The qualitative design would focus on the survey method that implies the acquisition of deep and detailed information about the subject of the research. It answers such questions as “how?” and “why?”, while using quantitative research methods, one can get an answer to the question “how much?”. The strong aspects of this design include the following points: it allows directly capturing and recording acts of behavior, simultaneously identifying characteristics of some persons about each other or certain tasks, subjects, etc. (Grove, Gray, & Burns, 2015). The survey makes it possible to achieve multidimensional coverage, fixing several parameters at the same time, for example, verbal and non-verbal behavior. The appropriateness of qualitative design to the prospective study is evident as the latter would investigate nursing turnover rates and causes to come up with the relevant recommendations on how to improve the current situation. As the mentioned theme presents various factors related to people, patients, and nursing in general, the survey would reveal the key issues and foster some ways of addressing the existing issue.
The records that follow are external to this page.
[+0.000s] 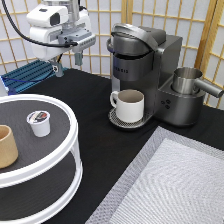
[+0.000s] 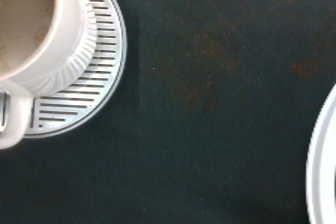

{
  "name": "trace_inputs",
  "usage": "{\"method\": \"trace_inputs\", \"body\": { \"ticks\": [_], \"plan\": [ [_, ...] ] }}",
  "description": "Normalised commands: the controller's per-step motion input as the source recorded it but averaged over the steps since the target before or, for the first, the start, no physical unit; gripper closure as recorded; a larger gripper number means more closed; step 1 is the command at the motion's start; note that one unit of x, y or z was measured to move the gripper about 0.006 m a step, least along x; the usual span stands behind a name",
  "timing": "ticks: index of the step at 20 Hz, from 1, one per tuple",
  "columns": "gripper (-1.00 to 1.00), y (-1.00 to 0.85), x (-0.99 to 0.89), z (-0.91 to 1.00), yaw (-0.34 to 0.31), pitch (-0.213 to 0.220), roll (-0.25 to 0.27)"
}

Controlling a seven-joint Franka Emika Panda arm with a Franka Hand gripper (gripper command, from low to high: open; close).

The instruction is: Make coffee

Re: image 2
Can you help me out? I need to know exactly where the grey pod coffee machine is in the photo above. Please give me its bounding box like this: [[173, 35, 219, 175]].
[[0, 0, 126, 139]]

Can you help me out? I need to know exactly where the white ceramic coffee mug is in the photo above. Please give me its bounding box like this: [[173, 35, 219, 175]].
[[0, 0, 98, 149]]

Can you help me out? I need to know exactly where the white two-tier round shelf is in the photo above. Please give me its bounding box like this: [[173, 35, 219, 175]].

However, the multiplicity of irrelevant or disturbing factors acts as weaknesses of qualitative design. The results of the survey can be affected by the prejudice of the observer, the complexity of the situations, errors in estimates, and contrast mistakes (Grove et al., 2015). Moreover, there is the one-time nature of the survey, leading to the inability to make the generalized conclusion based on single observable facts. The need to classify the results of the survey along with the requirement of large resources, including temporary, human, material, and so on also may be considered as weak points. The complexity of adherence to the operational rigor creates some difficulties as well.

References

Bennett, J. O., Briggs, W. L., & Triola, M. F. (2014). Statistical reasoning for everyday life (4th ed.). Boston, MA: Pearson.

Grove, S. K., Gray, J., & Burns, N. (2015). Understanding nursing research: Building an evidence-based practice (6th ed.). St. Louis, MO: Elsevier.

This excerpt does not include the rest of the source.